- [What to work on]: Write out the data exactly as given, dropping every picture.

- [Dataset extract]:
◇ ◇ ◇ ◇ ◇ ◇ ◇

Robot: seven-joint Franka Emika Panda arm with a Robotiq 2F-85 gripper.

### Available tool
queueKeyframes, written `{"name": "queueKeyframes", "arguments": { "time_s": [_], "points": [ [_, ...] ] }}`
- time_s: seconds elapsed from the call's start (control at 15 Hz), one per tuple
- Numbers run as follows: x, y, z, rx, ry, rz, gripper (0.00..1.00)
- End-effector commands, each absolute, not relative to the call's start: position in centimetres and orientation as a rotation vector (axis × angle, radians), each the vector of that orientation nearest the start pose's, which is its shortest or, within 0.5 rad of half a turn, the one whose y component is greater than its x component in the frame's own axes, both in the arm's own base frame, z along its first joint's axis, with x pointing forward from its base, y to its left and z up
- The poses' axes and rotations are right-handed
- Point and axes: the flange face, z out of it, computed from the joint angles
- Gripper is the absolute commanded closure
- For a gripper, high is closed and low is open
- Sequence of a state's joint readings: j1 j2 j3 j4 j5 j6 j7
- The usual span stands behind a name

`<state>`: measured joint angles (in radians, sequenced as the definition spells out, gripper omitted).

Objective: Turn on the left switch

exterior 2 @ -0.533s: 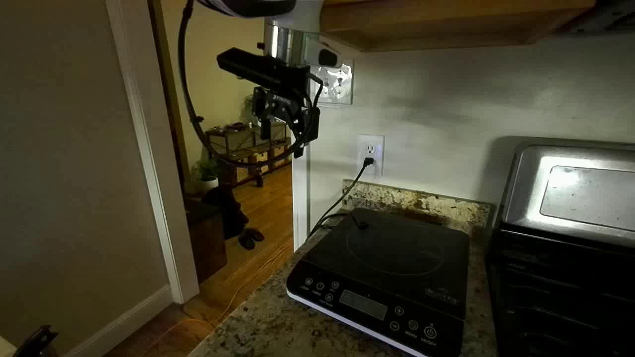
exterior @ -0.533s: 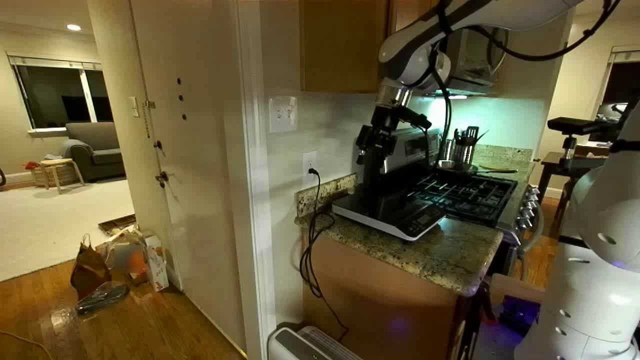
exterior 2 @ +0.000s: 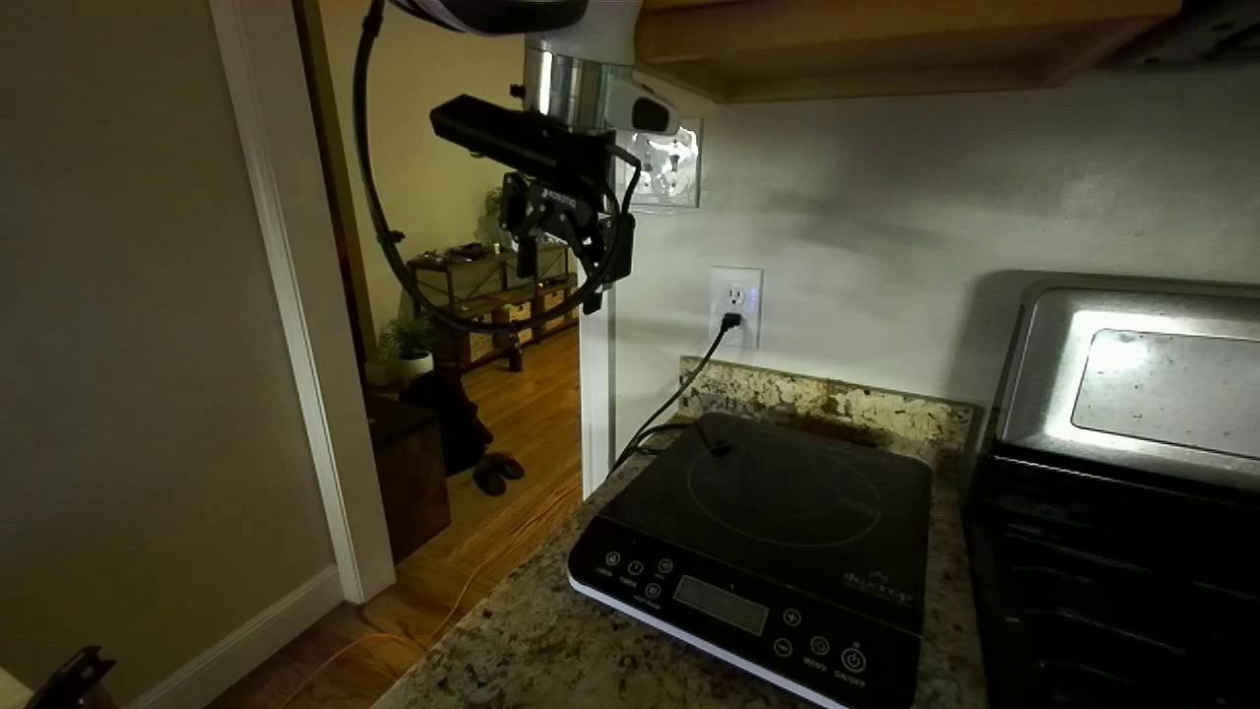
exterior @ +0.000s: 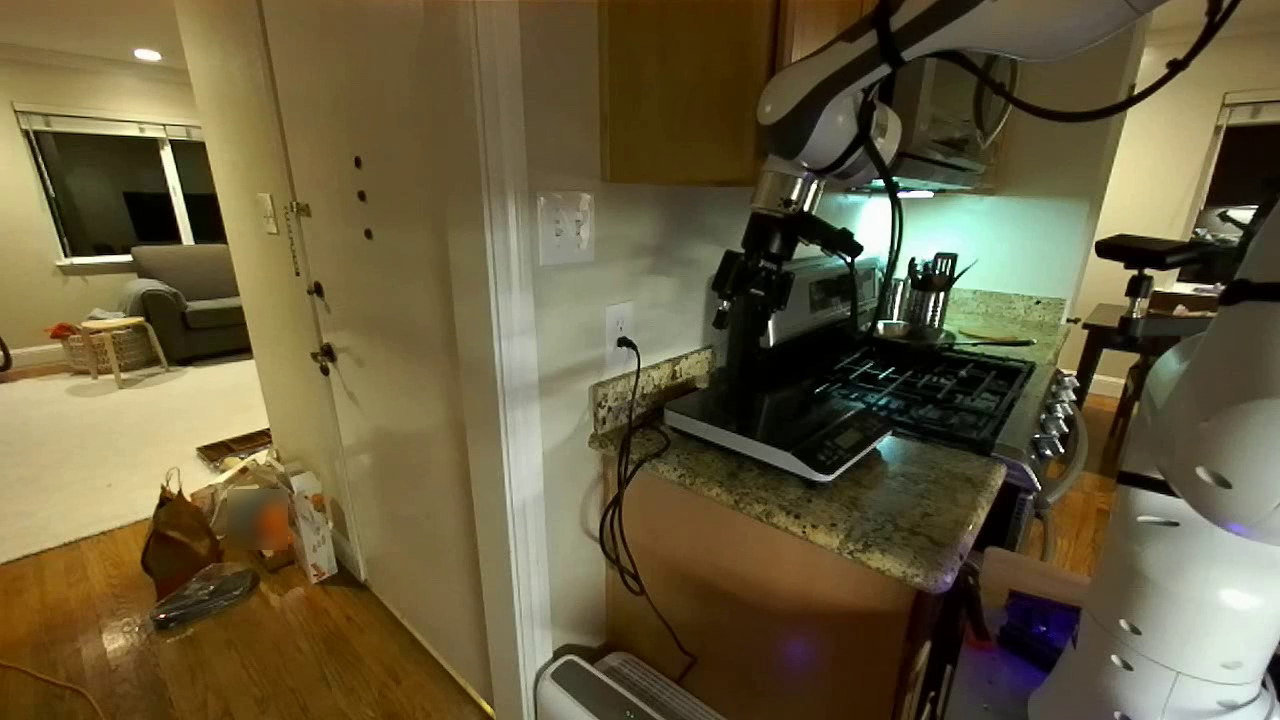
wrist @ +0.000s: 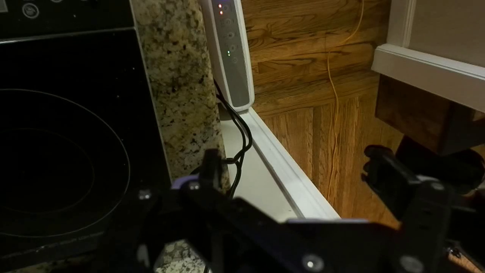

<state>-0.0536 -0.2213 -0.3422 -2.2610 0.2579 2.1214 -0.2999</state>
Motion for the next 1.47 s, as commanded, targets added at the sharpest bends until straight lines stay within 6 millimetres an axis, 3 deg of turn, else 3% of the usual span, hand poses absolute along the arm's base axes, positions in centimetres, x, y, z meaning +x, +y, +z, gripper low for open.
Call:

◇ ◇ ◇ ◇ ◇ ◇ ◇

- [Response below]:
Robot: seven-joint Franka Emika Panda arm with a Robotiq 2F-85 gripper.

### Available tool
queueKeyframes, written `{"name": "queueKeyframes", "arguments": { "time_s": [_], "points": [ [_, ...] ] }}`
- time_s: seconds elapsed from the call's start (control at 15 Hz), one per tuple
- Numbers run as follows: x, y, z, rx, ry, rz, gripper (0.00..1.00)
- End-effector commands, each absolute, not relative to the call's start: position in centimetres and orientation as a rotation vector (axis × angle, radians), each the vector of that orientation nearest the start pose's, which is its shortest or, within 0.5 rad of half a turn, the one whose y component is greater than its x component in the frame's own axes, both in the arm's own base frame, z along its first joint's axis, with x pointing forward from its base, y to its left and z up
- The poses' axes and rotations are right-handed
- Point and axes: the flange face, z out of it, computed from the joint angles
- Gripper is the absolute commanded closure
- For a gripper, high is closed and low is open
- Sequence of a state's joint readings: j1 j2 j3 j4 j5 j6 j7
- The usual span stands behind a name

`<state>`: measured joint angles (in radians, sequenced as the definition spells out, gripper omitted).

Objective: Turn on the left switch

exterior 2 @ -0.533s: 
exterior @ -0.533s: 
exterior 2 @ +0.000s: 
exterior @ +0.000s: 
wrist @ +0.000s: 

<state>-0.0536 -0.2213 -0.3422 -2.2610 0.2579 2.1214 -0.2999</state>
Motion for the next 1.47 s, as commanded, targets added at the sharpest bends until straight lines stay within 6 millimetres an axis, 3 deg of turn, else 3% of the usual span, hand poses absolute along the arm's base axes, positions in centimetres, x, y, z meaning +x, +y, +z, gripper low for open.
Call:

Work on this exercise is finished.